TRY IT
Your job is to return every line of the listing holding the string "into".

►

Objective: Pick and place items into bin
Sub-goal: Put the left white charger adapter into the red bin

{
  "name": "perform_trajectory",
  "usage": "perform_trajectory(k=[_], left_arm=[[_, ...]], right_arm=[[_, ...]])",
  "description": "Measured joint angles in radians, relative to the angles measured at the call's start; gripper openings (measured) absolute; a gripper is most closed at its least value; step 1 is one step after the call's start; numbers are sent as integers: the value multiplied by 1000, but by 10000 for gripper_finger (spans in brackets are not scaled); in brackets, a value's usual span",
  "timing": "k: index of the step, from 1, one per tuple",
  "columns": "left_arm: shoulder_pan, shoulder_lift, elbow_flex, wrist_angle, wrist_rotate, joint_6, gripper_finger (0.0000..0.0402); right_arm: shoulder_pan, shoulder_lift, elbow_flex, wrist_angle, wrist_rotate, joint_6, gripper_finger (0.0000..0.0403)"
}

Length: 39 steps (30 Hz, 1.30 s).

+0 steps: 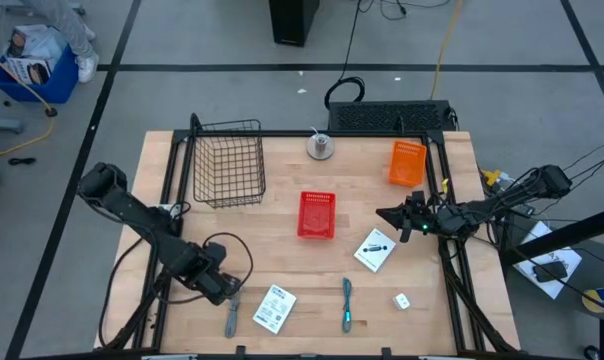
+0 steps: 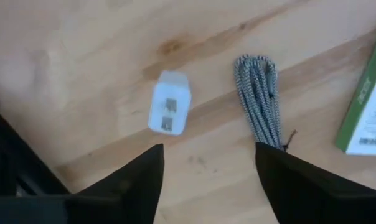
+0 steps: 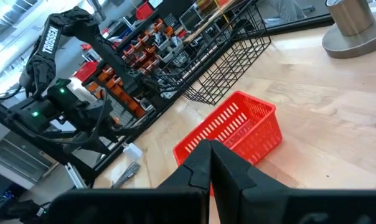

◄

TASK ANSWER
Objective: Pick and place items into bin
Sub-goal: Put the left white charger adapter into the red bin

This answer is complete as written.